REQUIRED WORK
The required output holds only the lines from the one containing "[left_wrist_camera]" through the end of the material below, copied exactly, please, with no pictures.

= = = = = = =

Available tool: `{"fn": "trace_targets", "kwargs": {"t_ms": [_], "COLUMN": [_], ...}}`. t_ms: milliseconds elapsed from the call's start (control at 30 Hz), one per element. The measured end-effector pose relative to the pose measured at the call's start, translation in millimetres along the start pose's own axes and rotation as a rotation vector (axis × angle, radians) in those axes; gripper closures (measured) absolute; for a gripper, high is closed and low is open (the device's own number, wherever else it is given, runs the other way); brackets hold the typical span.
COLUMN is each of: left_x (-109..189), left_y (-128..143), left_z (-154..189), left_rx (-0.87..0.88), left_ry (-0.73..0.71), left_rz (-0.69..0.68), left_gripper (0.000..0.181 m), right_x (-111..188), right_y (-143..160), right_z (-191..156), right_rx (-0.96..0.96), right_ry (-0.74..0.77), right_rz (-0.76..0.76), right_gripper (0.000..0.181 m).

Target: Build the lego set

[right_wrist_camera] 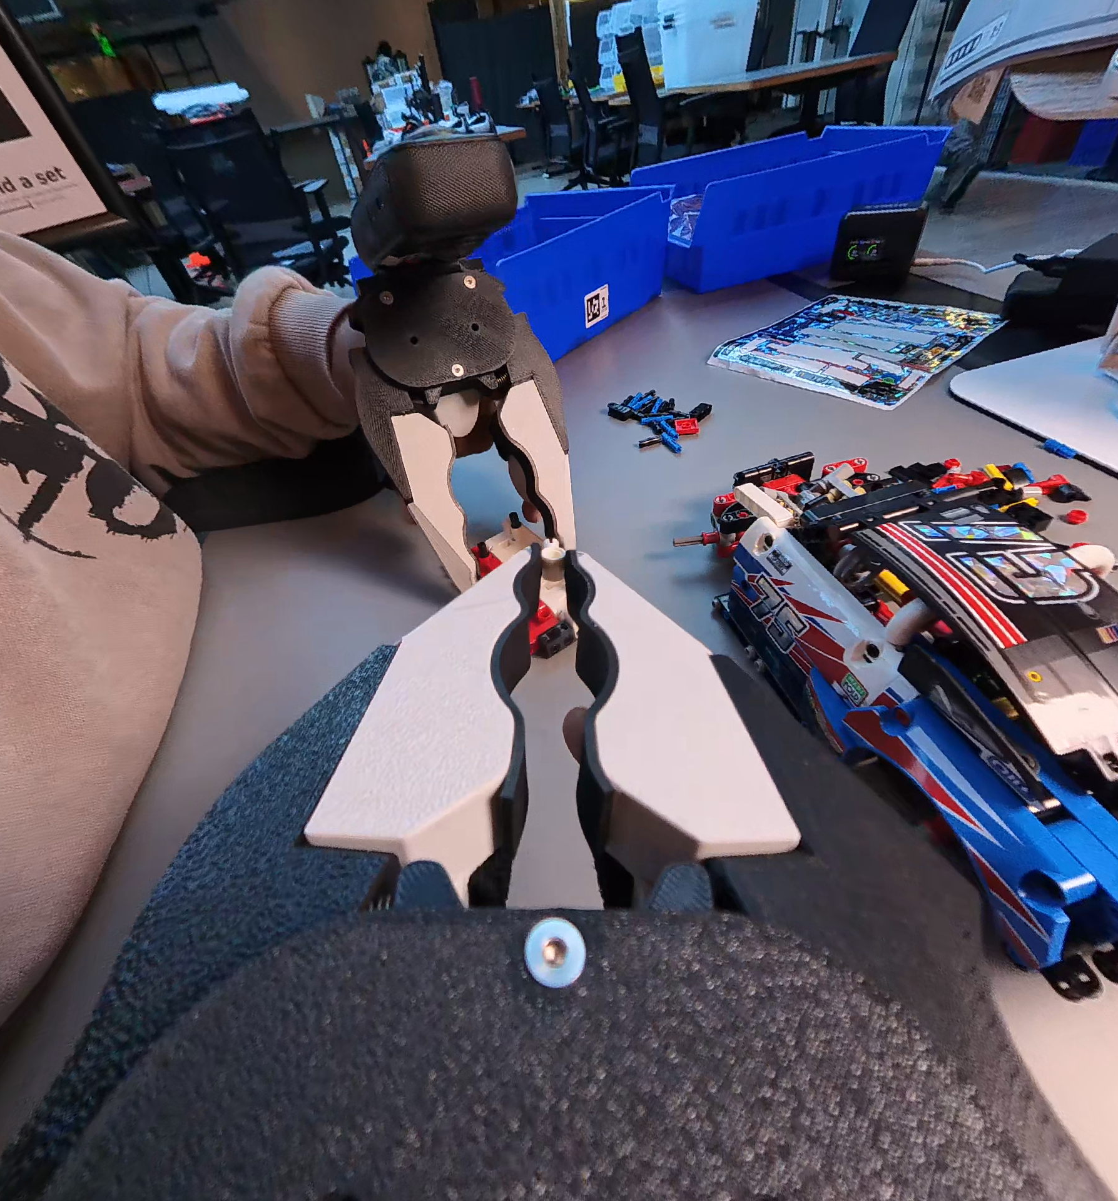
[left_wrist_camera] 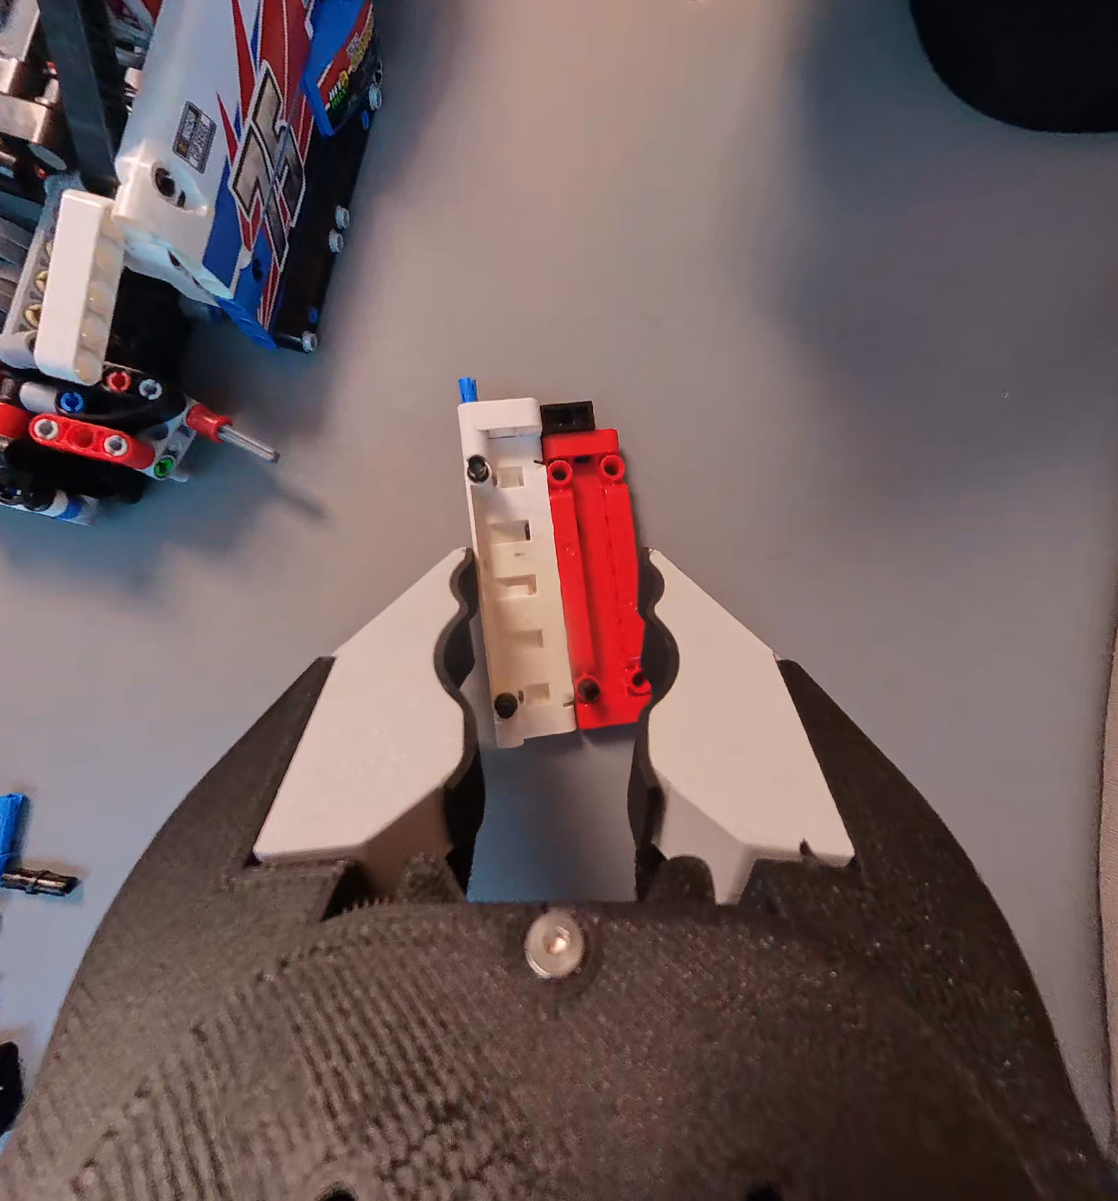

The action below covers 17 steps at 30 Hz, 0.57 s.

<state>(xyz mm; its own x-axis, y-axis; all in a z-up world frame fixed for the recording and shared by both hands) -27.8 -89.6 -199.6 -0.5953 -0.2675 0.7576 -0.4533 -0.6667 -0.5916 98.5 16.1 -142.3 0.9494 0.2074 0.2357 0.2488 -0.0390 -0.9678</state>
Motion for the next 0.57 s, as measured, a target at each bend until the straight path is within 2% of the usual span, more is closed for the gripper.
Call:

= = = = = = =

ANSWER SPACE
[left_wrist_camera] 

The action below covers 17 steps at 30 Hz, 0.57 s.

<state>(xyz mm; its own x-axis, y-axis; all in a z-up world frame fixed for the recording and shared by both hands) -27.8 -89.6 -199.6 -0.5953 -0.2675 0.7576 -0.4533 -0.6667 -0.5916 98.5 16.1 -142.3 0.9494 0.2074 0.2357 0.2488 -0.0390 -0.9678</state>
Motion for the next 0.57 s, as measured, a target at each bend until the straight path is within 2% of the usual span, more is closed for the gripper.
Call:

The submitted response is complete.